• [What is expected] Everything from the line with "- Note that" to the end of the data below, both lines included, should be transcribed exactly; please omit the pictures.

• [Data]

══════════

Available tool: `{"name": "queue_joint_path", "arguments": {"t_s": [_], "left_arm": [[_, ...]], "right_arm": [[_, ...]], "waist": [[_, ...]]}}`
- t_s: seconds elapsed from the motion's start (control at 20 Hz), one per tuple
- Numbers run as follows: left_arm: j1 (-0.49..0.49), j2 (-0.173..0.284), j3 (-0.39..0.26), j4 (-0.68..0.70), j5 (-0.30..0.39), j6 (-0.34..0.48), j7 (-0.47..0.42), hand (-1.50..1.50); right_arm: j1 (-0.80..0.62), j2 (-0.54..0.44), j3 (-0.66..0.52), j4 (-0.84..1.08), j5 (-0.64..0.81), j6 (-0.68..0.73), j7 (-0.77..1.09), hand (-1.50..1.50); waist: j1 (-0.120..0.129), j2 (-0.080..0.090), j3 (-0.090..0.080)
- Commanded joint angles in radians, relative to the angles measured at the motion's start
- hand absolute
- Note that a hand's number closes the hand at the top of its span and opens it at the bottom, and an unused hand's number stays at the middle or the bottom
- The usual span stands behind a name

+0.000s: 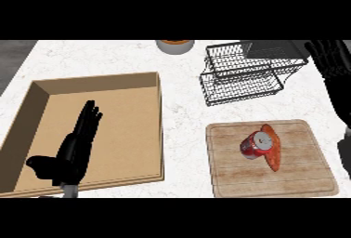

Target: Pick the sweet potato from the cutting board and place it in the tiered basket

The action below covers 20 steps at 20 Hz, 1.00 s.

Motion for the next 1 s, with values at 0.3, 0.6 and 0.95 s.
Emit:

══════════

• [Answer to the problem]
- Note that a hand's number closes the hand at the top of its span and opens it at the bottom, and an unused hand's number stays at the middle or the bottom
- The usual span stands behind a name

+0.000s: 

Target: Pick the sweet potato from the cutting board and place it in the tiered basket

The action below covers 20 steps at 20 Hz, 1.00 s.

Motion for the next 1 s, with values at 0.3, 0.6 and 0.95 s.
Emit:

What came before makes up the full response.